Tuesday, May 27, 2014

Connections: the Eight-Foot Bride


I was binge watching TED videos again the other night and watched one talk by musician Amanda Palmer called, "The Art of Asking." Palmer was  the lead singer, pianist, and lyricist/composer of the duo The Dresden Dolls.  She later launched her solo career after dumping her record label and using Kickstarter to crowd fund one of her music projects.

That's what Palmer's TED talk was about: artists becoming comfortable with freely sharing their art and asking for help instead of selling it. And what helped Palmer develop her own art of asking was five years as a street busker known as the 8-foot Bride. She used to painter her face white, don an elegant antique wedding gown and stand on a crate in city squares.
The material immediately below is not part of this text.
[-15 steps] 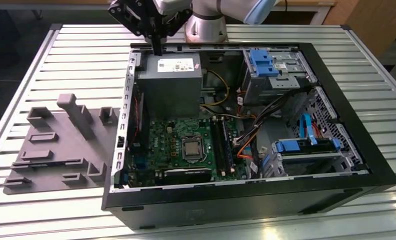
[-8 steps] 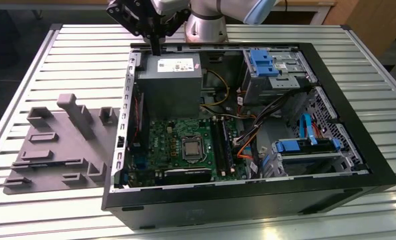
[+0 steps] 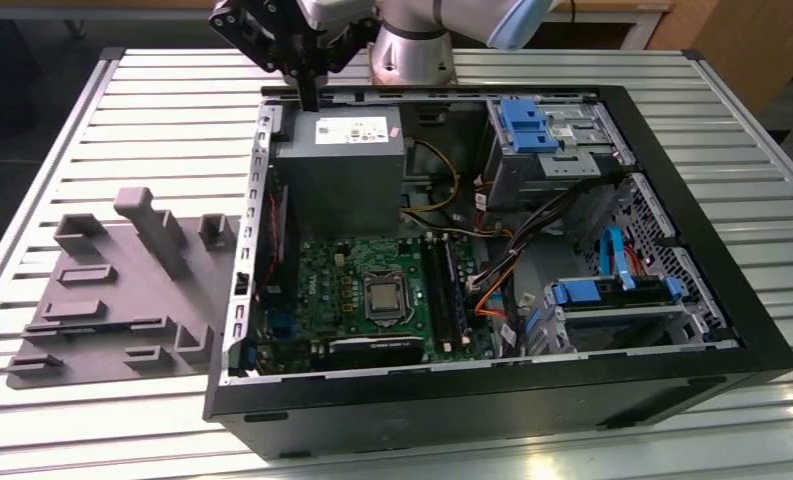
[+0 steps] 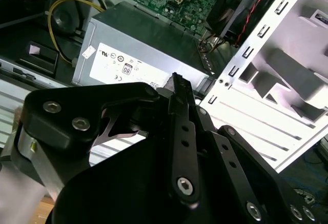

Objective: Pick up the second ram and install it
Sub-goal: 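Reach for the second ram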

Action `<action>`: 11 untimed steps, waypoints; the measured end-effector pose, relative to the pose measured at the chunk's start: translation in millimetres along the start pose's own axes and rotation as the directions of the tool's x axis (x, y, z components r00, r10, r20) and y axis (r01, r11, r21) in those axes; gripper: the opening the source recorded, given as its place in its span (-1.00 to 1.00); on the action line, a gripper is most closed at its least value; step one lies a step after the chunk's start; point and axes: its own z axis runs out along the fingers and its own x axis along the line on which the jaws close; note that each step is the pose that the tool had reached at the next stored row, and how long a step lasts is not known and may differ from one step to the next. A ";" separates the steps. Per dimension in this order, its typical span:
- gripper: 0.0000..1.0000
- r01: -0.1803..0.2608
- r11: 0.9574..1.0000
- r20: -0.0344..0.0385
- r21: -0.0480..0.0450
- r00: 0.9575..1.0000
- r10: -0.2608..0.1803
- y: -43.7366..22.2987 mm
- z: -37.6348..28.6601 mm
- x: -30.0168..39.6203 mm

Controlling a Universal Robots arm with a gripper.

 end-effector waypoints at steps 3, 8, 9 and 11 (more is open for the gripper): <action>-0.79 0.000 1.000 0.000 0.000 1.000 0.000 -0.1 0.0 1.8; -0.79 0.000 1.000 0.000 0.000 1.000 0.000 -0.3 -0.1 4.5; -0.79 0.000 1.000 0.000 0.000 1.000 0.000 -0.4 -0.1 5.0; -0.79 0.000 1.000 0.000 0.000 1.000 0.000 -0.5 -0.1 6.0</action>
When a passerby dropped money in her bucket or hat, she would make eye contact and offer them a flower in return.



It was those years of making contact with strangers that Palmer says helped her develop her rapport with her audiences as a musician.

Although I found Palmer's TED talk fascinating, it was her story of being the 8-foot Bride that caught my attention. When she flashed a photo of herself dressed as the bride, my mouth fell open. Fifteen years ago, I spent a week in New Orleans to celebrate my 41st birthday. I was alone and at a point in my life (middle aged) where I wondered what I was supposed to be doing with my life. I spent days just wandering around the Quarter listening to street musicians and people watching.
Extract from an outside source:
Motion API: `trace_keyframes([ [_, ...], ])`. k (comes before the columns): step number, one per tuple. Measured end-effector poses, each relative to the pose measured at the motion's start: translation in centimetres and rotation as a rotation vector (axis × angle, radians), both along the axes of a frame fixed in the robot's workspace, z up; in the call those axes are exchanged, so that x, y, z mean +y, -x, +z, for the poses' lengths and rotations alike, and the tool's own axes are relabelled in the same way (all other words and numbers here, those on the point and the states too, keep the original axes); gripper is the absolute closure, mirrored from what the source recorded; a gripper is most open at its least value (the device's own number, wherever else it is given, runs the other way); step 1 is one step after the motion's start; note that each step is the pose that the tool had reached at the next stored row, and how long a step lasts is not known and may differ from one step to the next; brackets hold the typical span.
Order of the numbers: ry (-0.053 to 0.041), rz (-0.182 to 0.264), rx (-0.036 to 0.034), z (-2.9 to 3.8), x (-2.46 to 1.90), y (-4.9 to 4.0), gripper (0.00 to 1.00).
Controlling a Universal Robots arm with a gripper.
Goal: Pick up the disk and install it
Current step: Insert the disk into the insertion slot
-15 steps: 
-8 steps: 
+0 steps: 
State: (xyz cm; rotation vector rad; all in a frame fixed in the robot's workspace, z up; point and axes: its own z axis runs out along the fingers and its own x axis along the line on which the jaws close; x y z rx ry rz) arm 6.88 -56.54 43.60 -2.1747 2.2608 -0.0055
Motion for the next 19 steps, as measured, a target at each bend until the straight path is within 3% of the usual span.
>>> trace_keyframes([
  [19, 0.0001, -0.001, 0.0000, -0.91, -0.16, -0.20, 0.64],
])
And while passing through Jackson Square I spotted this amazing street performer dressed in a vintage wedding gown standing as still as a statue. I put money in her bucket and she came alive, made eye contact and handed me a flower.

I remember feeling the brief connection Palmer described in her TED talk. Then I snapped several photographs using my 35mm SLR camera (digital had yet to catch on). When I returned home and had the film processed, I discovered that the back of the camera had popped open briefly exposing some of the film. The shots of the 8-foot Bride had the film brackets burned into them. But rather than ruining the shots, it gave them this artistic feel that I really liked.
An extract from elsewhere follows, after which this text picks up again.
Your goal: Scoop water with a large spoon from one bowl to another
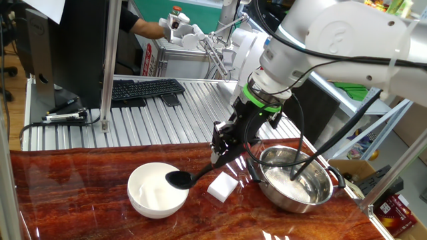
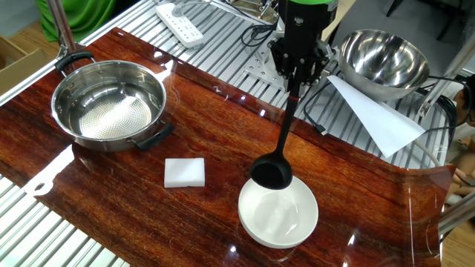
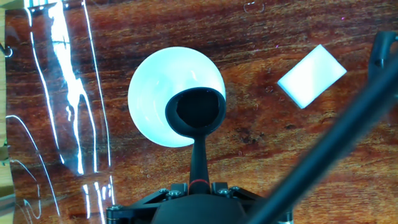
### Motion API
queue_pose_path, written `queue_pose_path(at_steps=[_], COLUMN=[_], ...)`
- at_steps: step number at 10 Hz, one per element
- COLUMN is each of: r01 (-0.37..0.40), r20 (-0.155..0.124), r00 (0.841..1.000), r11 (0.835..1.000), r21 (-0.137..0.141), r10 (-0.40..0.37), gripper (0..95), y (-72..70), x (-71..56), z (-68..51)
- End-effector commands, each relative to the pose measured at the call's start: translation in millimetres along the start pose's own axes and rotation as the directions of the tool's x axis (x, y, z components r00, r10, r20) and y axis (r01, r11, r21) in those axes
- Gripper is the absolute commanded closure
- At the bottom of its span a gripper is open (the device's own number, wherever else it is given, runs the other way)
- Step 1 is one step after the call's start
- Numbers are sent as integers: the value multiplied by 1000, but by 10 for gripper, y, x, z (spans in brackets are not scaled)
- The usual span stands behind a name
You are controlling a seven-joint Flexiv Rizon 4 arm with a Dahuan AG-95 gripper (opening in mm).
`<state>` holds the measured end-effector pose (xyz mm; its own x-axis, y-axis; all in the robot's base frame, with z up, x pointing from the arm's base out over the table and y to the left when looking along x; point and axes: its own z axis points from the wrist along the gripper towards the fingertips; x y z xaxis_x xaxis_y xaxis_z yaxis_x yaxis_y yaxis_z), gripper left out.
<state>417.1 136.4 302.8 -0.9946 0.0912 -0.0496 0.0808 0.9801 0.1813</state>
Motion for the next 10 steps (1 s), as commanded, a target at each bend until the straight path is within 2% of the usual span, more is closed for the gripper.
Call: queue_pose_path(at_steps=[1,4,6,10], r01=[-8,-20,-31,-48], r20=[-7,-11,-14,-7], r00=[1000,1000,999,999], r11=[1000,999,999,997], r21=[3,35,35,63], r10=[8,20,31,49], gripper=[950,950,950,950], y=[15,87,125,215], x=[-11,-104,-172,-273], z=[6,47,42,48])
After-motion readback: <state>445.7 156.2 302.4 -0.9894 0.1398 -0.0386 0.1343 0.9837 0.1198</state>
I ended up printing the image at the top of this post and framing it. It has been displayed in my home for years and is one of my favorite images. It has always reminded me of New Orleans and that point in my life. Years later, when I returned to New Orleans, I looked for the 8-foot Bride. But she had been replaced by other living statues.

I wondered for years who the person behind the white paint was. I romanticized that it had actually been a spirit who I had had an encounter with and captured on film. And then I saw Amanda Palmer's TED talk. Though I was a bit disappointed I hadn't encountered a ghost, I was fascinated that I had actually met Amanda Palmer.

I think my story is a testimony to that connection Palmer talks about in her TED video. I was so moved by my encounter with the 8-foot Bride 15-years ago, that I've displayed the photo in my home since. Her art became my art.

Amanda, I thank you for that. Your art touched me.